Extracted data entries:
-=-=-=-=-
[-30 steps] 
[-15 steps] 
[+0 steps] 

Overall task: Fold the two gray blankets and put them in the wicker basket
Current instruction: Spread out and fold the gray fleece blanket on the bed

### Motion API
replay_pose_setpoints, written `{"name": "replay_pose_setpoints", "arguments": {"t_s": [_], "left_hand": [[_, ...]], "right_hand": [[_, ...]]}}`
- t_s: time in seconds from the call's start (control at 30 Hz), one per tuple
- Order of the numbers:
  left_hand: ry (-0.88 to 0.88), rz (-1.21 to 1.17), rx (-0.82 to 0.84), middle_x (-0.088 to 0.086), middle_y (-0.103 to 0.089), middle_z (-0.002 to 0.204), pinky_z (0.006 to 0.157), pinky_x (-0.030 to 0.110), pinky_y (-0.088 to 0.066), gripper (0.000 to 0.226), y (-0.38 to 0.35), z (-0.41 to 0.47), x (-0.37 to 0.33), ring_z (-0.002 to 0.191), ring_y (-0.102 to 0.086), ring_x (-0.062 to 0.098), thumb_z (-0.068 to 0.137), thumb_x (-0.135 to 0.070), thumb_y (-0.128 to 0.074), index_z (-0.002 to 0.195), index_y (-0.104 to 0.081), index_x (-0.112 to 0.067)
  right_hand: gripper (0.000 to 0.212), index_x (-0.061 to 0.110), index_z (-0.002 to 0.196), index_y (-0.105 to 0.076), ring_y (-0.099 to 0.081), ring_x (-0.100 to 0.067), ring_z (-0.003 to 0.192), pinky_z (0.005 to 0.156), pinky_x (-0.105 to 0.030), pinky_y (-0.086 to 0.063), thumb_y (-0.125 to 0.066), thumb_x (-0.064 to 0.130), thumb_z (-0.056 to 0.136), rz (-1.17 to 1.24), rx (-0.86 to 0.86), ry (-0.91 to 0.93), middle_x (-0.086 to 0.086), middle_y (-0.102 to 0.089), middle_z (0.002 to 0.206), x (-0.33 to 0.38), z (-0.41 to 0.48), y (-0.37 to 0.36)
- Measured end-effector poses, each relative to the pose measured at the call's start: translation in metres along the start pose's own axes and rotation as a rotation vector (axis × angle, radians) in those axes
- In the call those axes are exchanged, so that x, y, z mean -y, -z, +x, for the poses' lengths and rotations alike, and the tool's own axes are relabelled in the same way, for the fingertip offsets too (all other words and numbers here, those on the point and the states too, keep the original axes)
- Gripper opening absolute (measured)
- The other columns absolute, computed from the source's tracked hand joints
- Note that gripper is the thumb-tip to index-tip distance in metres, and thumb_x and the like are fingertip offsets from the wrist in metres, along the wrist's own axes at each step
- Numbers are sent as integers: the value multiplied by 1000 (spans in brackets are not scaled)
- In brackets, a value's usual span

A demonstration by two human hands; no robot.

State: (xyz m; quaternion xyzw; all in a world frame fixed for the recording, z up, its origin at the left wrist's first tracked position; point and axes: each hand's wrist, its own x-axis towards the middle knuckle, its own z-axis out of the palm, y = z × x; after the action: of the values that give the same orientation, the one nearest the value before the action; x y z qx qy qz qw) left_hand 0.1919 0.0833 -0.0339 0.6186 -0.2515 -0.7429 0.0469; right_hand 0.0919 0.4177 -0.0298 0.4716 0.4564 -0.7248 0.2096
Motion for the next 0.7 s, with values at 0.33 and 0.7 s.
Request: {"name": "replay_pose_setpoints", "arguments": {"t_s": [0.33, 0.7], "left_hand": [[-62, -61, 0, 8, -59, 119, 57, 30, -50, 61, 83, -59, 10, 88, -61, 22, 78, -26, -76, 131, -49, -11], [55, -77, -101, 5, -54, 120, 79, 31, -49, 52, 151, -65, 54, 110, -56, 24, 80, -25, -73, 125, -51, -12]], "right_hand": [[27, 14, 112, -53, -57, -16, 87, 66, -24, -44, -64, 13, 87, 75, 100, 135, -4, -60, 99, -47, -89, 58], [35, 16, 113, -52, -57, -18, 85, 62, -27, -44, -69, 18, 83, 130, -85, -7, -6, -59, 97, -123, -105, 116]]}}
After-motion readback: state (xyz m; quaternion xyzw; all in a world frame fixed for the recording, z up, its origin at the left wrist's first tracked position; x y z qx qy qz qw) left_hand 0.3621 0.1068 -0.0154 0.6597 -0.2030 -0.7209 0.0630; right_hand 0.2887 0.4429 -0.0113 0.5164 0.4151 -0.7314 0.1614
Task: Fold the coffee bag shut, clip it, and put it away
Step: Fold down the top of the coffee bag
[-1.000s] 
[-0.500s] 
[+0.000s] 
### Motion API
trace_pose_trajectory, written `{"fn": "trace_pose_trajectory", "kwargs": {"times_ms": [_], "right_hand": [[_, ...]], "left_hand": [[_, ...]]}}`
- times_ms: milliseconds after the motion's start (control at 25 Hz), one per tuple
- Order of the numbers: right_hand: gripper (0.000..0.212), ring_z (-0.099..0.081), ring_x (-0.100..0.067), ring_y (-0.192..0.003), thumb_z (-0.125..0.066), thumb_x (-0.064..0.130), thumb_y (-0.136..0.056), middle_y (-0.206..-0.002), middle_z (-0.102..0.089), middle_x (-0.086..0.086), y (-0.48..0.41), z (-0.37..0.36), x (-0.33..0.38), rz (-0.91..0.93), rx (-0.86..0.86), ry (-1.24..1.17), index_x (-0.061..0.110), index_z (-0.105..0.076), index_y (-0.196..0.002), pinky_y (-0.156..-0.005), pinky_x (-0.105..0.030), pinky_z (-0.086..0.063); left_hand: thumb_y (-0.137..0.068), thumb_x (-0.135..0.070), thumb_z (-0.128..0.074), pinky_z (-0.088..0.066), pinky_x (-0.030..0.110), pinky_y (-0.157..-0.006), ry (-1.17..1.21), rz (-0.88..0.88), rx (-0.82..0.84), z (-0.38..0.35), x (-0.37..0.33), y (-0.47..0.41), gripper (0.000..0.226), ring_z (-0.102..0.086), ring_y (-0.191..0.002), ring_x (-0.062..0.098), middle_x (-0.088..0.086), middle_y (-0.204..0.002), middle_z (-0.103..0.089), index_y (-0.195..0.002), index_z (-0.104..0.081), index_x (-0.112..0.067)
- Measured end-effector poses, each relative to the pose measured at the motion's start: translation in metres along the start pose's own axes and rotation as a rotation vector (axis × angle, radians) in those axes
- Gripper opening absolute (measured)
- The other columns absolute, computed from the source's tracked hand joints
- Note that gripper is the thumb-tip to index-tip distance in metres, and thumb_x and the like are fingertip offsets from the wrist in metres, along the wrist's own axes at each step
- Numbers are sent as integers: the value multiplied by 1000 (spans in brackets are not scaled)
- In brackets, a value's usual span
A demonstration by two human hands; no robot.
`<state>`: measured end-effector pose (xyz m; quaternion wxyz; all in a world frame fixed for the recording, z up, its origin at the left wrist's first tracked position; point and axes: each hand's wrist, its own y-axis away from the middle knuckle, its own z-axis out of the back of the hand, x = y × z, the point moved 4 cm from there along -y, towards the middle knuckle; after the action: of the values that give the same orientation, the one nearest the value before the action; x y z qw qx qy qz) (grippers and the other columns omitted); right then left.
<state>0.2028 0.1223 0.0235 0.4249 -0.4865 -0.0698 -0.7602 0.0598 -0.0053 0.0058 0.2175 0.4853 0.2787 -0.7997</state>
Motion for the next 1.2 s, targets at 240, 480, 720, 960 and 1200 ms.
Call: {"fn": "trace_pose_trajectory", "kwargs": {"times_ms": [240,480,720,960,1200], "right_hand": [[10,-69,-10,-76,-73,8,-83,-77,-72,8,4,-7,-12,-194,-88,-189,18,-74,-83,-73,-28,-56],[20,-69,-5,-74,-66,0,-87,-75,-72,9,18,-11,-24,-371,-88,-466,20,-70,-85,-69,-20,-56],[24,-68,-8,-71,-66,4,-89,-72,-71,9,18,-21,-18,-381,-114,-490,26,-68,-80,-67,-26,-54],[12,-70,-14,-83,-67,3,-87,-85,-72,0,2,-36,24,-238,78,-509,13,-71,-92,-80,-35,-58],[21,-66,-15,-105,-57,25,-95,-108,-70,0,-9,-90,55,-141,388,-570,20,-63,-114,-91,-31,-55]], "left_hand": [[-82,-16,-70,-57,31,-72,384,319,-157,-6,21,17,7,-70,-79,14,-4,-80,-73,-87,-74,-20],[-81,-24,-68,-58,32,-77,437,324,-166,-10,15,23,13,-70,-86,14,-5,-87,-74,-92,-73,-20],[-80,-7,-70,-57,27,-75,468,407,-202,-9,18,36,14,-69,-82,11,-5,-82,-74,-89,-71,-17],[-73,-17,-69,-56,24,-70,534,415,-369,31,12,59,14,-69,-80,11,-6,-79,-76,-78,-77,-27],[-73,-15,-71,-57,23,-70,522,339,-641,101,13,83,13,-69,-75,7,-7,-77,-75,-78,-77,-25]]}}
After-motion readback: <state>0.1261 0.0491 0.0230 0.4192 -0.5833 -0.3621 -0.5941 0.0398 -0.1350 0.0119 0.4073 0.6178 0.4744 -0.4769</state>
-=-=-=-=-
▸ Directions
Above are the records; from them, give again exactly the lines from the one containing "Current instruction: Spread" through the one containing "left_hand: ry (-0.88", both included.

▸ Answer to the exercise
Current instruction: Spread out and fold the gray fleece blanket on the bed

### Motion API
replay_pose_setpoints, written `{"name": "replay_pose_setpoints", "arguments": {"t_s": [_], "left_hand": [[_, ...]], "right_hand": [[_, ...]]}}`
- t_s: time in seconds from the call's start (control at 30 Hz), one per tuple
- Order of the numbers:
  left_hand: ry (-0.88 to 0.88), rz (-1.21 to 1.17), rx (-0.82 to 0.84), middle_x (-0.088 to 0.086), middle_y (-0.103 to 0.089), middle_z (-0.002 to 0.204), pinky_z (0.006 to 0.157), pinky_x (-0.030 to 0.110), pinky_y (-0.088 to 0.066), gripper (0.000 to 0.226), y (-0.38 to 0.35), z (-0.41 to 0.47), x (-0.37 to 0.33), ring_z (-0.002 to 0.191), ring_y (-0.102 to 0.086), ring_x (-0.062 to 0.098), thumb_z (-0.068 to 0.137), thumb_x (-0.135 to 0.070), thumb_y (-0.128 to 0.074), index_z (-0.002 to 0.195), index_y (-0.104 to 0.081), index_x (-0.112 to 0.067)

Nothing else is part of this output.